(Your assignment):
Exactly how many lines in the listing contain "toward"? Respond with the number and nothing more.

(Supplied material):
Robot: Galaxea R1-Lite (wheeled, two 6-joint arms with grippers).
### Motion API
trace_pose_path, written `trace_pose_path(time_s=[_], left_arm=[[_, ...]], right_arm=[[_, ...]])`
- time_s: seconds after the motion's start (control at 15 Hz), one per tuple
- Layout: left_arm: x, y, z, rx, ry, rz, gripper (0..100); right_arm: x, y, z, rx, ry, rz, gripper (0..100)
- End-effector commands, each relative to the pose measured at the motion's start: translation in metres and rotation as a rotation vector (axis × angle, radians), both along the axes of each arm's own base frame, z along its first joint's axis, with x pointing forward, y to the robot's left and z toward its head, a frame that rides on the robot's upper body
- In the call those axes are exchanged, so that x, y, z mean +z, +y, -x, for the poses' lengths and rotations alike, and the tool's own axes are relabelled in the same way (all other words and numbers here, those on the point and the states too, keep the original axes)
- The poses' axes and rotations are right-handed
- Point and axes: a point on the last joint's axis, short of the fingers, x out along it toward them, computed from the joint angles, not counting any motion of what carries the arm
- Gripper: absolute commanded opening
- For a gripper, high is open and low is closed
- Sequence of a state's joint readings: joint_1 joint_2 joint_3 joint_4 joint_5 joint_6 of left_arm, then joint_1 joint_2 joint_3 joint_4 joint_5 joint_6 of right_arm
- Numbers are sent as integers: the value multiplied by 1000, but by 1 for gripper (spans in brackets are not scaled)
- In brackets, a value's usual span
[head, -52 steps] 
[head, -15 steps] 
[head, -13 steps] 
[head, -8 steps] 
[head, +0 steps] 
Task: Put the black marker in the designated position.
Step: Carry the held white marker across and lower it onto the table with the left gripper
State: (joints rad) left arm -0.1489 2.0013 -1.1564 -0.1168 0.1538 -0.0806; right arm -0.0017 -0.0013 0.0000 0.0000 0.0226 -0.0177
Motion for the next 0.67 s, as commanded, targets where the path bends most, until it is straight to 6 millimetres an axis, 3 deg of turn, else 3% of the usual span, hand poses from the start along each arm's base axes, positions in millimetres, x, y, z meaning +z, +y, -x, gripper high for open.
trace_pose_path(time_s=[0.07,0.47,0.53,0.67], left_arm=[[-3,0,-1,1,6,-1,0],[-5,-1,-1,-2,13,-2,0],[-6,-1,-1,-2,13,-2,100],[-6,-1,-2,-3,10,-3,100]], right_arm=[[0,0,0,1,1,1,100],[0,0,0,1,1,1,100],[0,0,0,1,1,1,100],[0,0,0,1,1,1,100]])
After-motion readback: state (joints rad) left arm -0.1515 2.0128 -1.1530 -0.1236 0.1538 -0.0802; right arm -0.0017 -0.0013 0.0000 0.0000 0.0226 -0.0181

(Written response):
2